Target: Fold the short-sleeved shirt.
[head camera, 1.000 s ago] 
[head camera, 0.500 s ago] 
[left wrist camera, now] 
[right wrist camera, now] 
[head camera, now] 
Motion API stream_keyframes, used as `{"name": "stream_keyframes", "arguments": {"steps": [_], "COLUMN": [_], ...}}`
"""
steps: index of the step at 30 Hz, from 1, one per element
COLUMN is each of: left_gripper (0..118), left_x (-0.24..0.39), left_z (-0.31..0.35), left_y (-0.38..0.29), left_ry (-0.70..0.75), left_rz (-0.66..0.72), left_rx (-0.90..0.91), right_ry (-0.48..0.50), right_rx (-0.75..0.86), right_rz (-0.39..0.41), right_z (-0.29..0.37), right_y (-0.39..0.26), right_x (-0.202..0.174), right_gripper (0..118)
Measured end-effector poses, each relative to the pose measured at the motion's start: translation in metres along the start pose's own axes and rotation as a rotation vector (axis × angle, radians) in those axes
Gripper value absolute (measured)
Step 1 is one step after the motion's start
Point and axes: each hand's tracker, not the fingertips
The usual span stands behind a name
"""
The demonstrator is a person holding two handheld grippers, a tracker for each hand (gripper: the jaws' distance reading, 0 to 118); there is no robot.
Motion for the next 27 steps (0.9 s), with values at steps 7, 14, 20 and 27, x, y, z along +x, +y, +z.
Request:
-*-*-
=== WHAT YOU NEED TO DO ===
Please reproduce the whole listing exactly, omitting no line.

=== YOUR SOLUTION ===
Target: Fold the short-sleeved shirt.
[head camera, 1.000 s ago] 
[head camera, 0.500 s ago] 
[left wrist camera, now] 
[right wrist camera, now] 
[head camera, now] 
Motion API stream_keyframes, used as `{"name": "stream_keyframes", "arguments": {"steps": [_], "COLUMN": [_], ...}}`
"""
steps: index of the step at 30 Hz, from 1, one per element
COLUMN is each of: left_gripper (0..118), left_x (-0.24..0.39), left_z (-0.31..0.35), left_y (-0.38..0.29), left_ry (-0.70..0.75), left_rz (-0.66..0.72), left_rx (-0.90..0.91), right_ry (-0.48..0.50), right_rx (-0.75..0.86), right_rz (-0.39..0.41), right_z (-0.29..0.37), right_y (-0.39..0.26), right_x (-0.202..0.174), right_gripper (0..118)
Measured end-effector poses, each relative to the pose measured at the motion's start: translation in metres along the start pose's own axes and rotation as a rotation vector (axis × angle, radians) in those axes
Gripper value absolute (measured)
Step 1 is one step after the motion's start
Point and axes: each hand's tracker, not the fingertips
The usual span stands behind a name
"""
The demonstrator is a person holding two handheld grippers, a tracker for each hand (gripper: the jaws' distance reading, 0 to 118); there is no robot.
Motion for the next 27 steps (0.9 s), with values at steps 7, 14, 20 and 27, x, y, z along +x, +y, +z.
Request:

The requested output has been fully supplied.